[Items from a data source]
====================

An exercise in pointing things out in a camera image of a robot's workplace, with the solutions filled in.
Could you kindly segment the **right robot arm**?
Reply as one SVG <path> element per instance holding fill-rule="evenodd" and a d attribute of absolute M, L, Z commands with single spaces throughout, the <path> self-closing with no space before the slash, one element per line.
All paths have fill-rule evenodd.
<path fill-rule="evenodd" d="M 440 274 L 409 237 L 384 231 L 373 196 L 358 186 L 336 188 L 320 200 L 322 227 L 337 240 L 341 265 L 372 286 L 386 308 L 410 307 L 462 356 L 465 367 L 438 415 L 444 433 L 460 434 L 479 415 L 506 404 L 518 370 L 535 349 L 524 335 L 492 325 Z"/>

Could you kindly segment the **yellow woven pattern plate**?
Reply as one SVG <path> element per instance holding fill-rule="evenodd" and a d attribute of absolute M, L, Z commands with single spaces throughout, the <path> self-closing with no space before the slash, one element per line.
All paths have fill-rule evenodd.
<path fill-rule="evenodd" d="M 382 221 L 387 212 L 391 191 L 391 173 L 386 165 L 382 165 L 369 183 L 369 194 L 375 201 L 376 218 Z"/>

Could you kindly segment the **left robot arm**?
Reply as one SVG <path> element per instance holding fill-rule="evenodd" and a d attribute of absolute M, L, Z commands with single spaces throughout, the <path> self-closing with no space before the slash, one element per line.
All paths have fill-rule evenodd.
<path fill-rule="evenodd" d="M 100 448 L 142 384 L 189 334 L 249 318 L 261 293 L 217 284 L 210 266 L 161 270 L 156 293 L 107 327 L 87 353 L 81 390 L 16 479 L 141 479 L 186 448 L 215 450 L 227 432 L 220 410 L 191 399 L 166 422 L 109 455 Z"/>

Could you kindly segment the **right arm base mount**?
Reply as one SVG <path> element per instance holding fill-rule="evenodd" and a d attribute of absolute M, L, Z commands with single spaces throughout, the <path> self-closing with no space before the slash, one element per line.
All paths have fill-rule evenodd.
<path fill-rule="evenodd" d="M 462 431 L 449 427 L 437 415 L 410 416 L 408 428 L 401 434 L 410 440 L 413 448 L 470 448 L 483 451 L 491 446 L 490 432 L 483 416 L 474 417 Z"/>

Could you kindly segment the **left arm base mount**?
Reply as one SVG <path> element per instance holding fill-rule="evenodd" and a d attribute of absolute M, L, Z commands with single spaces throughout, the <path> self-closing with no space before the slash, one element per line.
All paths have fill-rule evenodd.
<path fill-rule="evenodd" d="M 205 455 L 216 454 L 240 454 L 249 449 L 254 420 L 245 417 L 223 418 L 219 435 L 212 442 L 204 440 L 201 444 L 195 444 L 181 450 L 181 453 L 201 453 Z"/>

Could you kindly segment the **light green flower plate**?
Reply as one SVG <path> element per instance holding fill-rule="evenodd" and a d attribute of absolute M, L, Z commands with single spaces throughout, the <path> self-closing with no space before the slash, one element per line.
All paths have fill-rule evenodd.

====================

> [Problem details]: A verbatim transcription is needed of the lines above, starting at the line with "Could you kindly segment the **right arm" and ending at the line with "Could you kindly segment the **left arm", both included, and of nothing else.

> [Result for this exercise]:
Could you kindly segment the **right arm base mount**?
Reply as one SVG <path> element per instance holding fill-rule="evenodd" and a d attribute of absolute M, L, Z commands with single spaces throughout, the <path> self-closing with no space before the slash, one element per line.
All paths have fill-rule evenodd.
<path fill-rule="evenodd" d="M 462 431 L 449 427 L 437 415 L 410 416 L 408 428 L 401 434 L 410 440 L 413 448 L 470 448 L 483 451 L 491 446 L 490 432 L 483 416 L 474 417 Z"/>

Could you kindly segment the **left arm base mount**?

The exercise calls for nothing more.